• Work request
Return every line from the one with "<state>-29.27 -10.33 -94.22" through the one with "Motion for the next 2", inclusive, exactly as it appears below.

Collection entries
■ ■ ■ ■ ■ ■ ■

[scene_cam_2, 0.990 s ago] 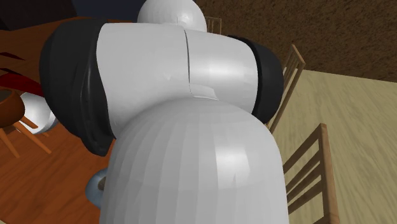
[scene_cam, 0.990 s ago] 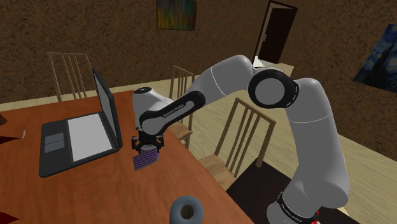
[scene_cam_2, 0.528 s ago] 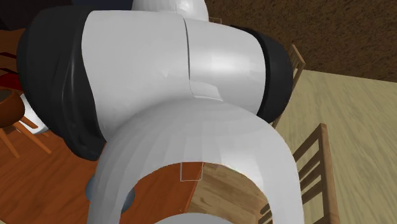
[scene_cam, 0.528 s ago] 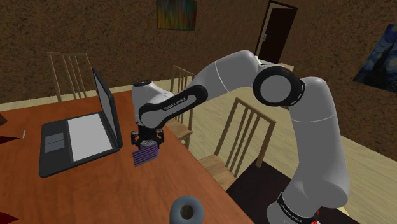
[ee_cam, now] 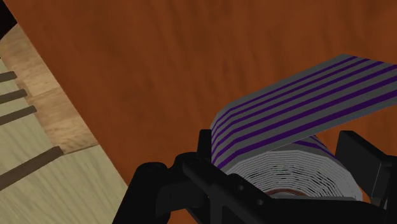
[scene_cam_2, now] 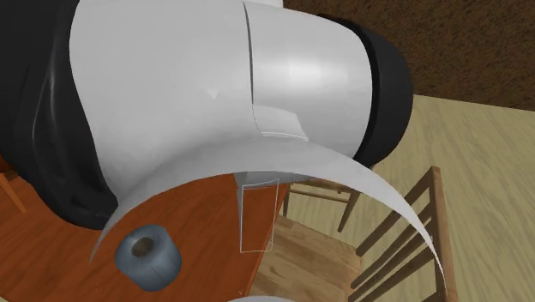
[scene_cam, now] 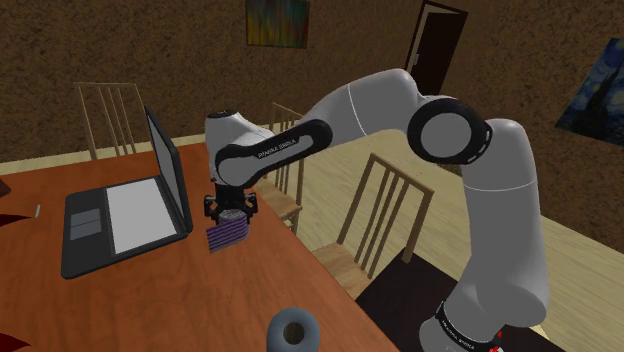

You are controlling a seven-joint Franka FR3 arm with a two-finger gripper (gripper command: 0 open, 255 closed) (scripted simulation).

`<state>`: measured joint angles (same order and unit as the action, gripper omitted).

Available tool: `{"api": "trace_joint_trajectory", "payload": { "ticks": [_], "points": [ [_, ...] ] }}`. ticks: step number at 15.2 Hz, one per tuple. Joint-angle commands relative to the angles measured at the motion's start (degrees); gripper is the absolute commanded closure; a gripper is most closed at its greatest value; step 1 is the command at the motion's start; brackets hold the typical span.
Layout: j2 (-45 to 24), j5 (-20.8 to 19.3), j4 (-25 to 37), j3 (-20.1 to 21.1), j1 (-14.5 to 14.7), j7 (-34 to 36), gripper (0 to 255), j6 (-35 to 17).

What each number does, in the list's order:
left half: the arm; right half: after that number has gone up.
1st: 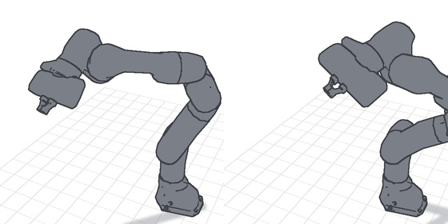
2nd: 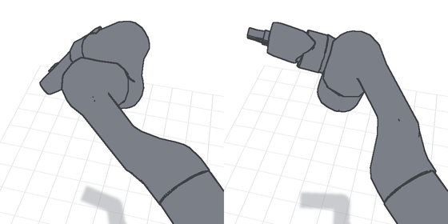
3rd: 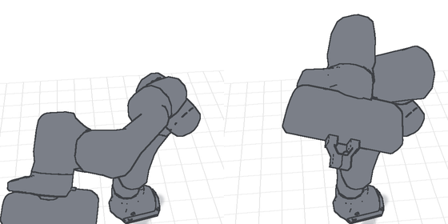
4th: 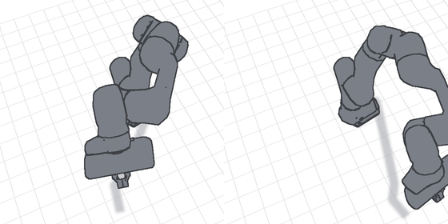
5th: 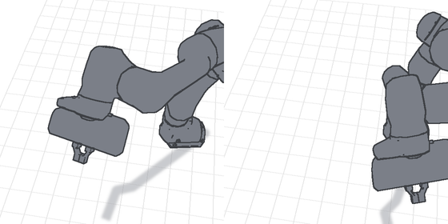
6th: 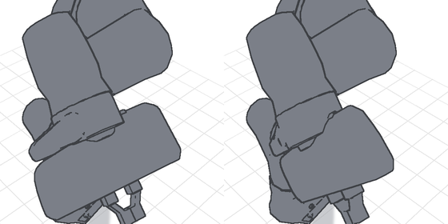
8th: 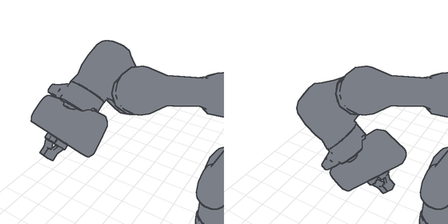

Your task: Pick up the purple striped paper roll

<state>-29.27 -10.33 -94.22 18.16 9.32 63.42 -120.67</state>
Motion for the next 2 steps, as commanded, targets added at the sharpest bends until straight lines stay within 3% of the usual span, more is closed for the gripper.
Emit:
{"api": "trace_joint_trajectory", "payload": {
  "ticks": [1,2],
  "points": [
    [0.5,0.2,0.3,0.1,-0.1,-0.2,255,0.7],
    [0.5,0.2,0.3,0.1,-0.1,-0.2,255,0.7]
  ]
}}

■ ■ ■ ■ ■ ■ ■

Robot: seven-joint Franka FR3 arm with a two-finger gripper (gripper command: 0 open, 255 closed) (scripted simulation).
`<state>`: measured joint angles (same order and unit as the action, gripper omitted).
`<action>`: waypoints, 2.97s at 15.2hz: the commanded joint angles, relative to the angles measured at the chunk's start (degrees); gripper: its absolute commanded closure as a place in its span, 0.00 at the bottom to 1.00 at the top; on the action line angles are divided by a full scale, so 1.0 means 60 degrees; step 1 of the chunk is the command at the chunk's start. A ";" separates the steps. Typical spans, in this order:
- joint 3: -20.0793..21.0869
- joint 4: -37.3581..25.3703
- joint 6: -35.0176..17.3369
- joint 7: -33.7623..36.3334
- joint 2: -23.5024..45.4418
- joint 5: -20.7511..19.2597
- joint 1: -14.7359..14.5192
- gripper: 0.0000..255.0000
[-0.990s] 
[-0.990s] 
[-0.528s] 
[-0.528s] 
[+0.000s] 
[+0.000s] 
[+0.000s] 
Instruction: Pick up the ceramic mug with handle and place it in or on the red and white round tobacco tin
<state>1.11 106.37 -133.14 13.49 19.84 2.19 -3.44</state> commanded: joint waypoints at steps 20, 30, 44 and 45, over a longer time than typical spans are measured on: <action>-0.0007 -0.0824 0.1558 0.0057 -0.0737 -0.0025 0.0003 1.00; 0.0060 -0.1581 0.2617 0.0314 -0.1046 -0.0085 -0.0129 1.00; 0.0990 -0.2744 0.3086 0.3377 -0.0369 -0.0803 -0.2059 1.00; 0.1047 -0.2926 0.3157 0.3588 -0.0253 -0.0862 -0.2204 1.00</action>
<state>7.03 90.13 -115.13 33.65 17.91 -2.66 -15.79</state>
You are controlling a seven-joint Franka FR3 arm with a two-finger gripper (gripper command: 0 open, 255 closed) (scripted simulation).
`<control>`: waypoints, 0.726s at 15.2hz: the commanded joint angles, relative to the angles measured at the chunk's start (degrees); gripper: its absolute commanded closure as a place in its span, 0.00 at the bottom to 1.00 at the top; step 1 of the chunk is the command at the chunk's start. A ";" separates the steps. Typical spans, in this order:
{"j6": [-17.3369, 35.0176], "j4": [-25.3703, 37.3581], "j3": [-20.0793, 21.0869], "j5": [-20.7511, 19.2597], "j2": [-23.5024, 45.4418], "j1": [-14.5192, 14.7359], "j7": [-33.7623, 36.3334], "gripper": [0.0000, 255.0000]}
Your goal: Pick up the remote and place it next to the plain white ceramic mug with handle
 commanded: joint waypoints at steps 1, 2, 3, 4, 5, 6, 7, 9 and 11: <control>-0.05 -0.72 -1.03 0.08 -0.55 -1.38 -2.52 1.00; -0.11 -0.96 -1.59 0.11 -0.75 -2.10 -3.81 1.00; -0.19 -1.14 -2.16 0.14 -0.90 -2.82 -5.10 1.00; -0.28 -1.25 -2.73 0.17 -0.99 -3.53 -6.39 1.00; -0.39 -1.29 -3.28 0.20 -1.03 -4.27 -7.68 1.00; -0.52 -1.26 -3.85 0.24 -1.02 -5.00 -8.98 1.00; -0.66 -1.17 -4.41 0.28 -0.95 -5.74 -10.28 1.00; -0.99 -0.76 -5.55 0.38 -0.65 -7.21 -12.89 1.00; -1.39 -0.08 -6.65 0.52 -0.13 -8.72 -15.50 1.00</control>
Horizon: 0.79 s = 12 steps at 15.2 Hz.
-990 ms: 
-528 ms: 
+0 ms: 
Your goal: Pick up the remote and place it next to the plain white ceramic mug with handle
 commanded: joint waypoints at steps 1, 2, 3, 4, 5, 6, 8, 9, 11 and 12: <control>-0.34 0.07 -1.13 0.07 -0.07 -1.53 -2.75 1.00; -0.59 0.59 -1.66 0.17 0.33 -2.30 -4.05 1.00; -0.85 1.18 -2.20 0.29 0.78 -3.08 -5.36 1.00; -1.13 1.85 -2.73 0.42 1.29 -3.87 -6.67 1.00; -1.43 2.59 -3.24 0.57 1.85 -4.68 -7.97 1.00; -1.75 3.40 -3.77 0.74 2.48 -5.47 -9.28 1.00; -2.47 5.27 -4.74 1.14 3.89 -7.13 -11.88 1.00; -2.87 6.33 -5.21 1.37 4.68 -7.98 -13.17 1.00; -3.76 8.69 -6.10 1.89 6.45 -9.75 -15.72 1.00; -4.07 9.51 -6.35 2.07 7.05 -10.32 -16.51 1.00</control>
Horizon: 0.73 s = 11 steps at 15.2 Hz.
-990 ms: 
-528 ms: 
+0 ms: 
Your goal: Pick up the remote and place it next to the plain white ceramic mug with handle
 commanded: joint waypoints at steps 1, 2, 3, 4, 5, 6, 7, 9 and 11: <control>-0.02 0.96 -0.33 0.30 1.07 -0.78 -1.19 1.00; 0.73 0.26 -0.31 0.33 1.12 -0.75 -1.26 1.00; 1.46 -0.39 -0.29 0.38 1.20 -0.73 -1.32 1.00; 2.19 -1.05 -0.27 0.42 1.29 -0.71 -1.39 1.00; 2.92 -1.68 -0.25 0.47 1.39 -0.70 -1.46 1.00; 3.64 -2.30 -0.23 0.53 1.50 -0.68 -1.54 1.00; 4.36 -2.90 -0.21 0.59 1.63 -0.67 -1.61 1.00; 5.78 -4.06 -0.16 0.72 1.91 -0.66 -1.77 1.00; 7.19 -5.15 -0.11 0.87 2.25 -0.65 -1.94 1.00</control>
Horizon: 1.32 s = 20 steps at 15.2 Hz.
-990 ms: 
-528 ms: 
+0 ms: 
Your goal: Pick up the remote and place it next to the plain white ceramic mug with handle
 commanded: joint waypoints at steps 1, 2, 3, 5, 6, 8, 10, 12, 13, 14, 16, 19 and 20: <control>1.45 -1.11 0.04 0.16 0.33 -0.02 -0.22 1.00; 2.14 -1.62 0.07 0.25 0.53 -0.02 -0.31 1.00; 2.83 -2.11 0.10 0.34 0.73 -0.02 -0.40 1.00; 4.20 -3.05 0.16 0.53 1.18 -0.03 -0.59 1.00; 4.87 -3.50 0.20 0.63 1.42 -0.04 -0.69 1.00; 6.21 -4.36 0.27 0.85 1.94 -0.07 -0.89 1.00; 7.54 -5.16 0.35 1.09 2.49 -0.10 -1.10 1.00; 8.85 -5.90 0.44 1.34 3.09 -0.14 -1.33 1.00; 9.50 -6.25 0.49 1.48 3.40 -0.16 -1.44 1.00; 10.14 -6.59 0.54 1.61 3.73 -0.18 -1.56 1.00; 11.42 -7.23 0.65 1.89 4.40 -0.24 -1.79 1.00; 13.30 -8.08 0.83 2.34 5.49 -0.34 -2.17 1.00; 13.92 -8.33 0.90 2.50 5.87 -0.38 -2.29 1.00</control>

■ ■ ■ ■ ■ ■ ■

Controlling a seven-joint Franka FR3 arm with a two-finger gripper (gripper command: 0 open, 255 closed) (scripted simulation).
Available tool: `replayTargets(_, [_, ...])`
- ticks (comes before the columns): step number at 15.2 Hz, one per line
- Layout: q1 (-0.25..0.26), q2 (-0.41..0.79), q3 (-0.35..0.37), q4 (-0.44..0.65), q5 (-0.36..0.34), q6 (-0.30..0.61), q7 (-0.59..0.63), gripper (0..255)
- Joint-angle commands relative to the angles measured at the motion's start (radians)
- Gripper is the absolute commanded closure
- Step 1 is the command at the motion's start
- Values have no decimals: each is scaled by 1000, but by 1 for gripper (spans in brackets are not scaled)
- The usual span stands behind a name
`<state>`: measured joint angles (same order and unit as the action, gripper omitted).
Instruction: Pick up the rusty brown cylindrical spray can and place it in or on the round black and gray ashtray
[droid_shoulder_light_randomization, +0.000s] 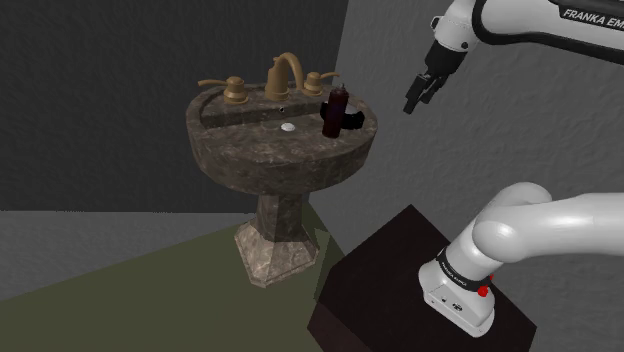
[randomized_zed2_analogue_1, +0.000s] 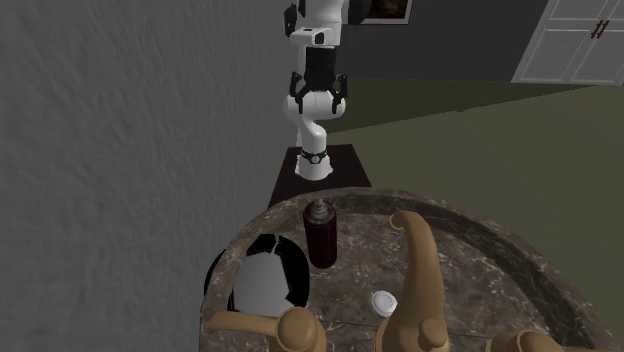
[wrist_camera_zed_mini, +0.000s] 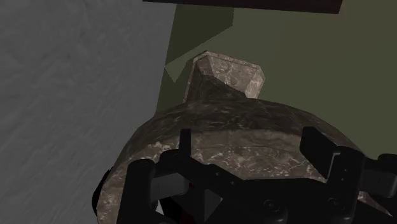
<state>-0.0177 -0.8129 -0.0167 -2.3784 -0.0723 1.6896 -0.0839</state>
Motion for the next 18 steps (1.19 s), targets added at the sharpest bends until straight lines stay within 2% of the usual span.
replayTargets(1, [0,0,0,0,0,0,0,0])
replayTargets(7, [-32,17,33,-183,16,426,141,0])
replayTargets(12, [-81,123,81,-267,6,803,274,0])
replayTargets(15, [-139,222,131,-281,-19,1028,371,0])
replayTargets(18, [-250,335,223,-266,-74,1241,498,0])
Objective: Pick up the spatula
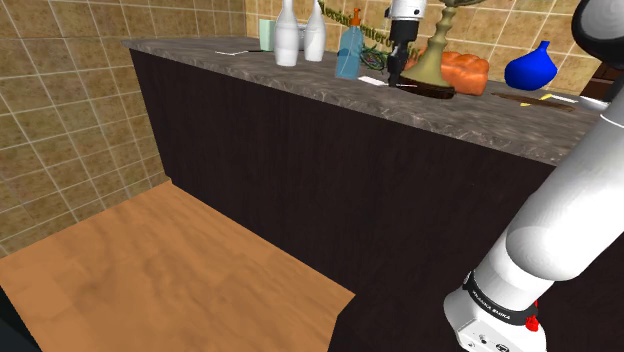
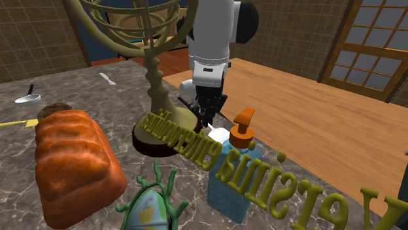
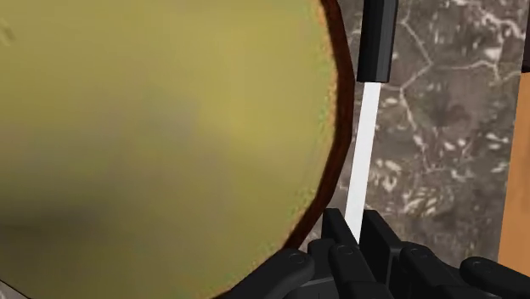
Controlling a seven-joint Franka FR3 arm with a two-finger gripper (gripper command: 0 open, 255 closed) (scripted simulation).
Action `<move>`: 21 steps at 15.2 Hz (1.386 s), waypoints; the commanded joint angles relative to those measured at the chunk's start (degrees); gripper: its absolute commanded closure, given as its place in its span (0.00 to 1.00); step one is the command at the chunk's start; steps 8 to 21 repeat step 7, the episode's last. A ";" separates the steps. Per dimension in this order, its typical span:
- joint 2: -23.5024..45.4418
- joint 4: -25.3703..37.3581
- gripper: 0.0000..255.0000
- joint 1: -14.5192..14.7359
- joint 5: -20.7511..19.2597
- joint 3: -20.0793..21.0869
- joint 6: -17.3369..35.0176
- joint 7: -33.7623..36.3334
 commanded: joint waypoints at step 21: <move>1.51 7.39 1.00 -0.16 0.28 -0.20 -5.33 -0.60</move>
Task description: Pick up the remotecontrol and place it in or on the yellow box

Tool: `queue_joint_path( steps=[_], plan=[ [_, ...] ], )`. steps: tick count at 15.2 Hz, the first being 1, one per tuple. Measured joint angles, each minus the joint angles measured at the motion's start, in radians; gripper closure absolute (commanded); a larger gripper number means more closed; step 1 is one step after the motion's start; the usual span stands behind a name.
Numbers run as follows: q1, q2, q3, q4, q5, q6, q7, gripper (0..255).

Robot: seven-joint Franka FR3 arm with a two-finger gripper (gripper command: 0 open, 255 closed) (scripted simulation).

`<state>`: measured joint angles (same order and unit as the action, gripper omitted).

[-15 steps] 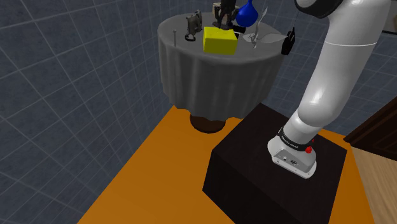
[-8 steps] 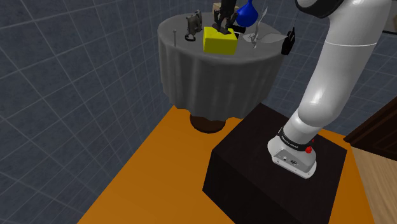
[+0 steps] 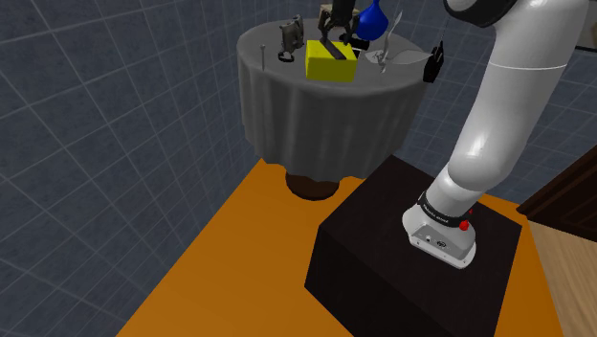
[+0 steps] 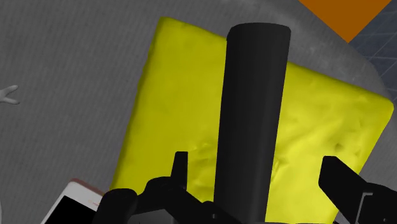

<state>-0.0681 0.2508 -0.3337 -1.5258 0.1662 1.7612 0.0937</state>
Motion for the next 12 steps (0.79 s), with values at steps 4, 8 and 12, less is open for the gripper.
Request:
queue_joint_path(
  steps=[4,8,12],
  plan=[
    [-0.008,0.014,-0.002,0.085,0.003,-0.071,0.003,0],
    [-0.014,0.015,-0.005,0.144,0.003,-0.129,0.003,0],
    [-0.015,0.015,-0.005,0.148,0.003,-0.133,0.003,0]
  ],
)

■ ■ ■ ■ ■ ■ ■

• Answer for this exercise
<state>-29.27 -10.33 -94.22 18.16 9.32 63.42 -120.67</state>
Motion for the next 2 steps, as commanded, targets added at the sharpest bends until straight lines stay within 3% of the usual span, more is closed for the gripper.

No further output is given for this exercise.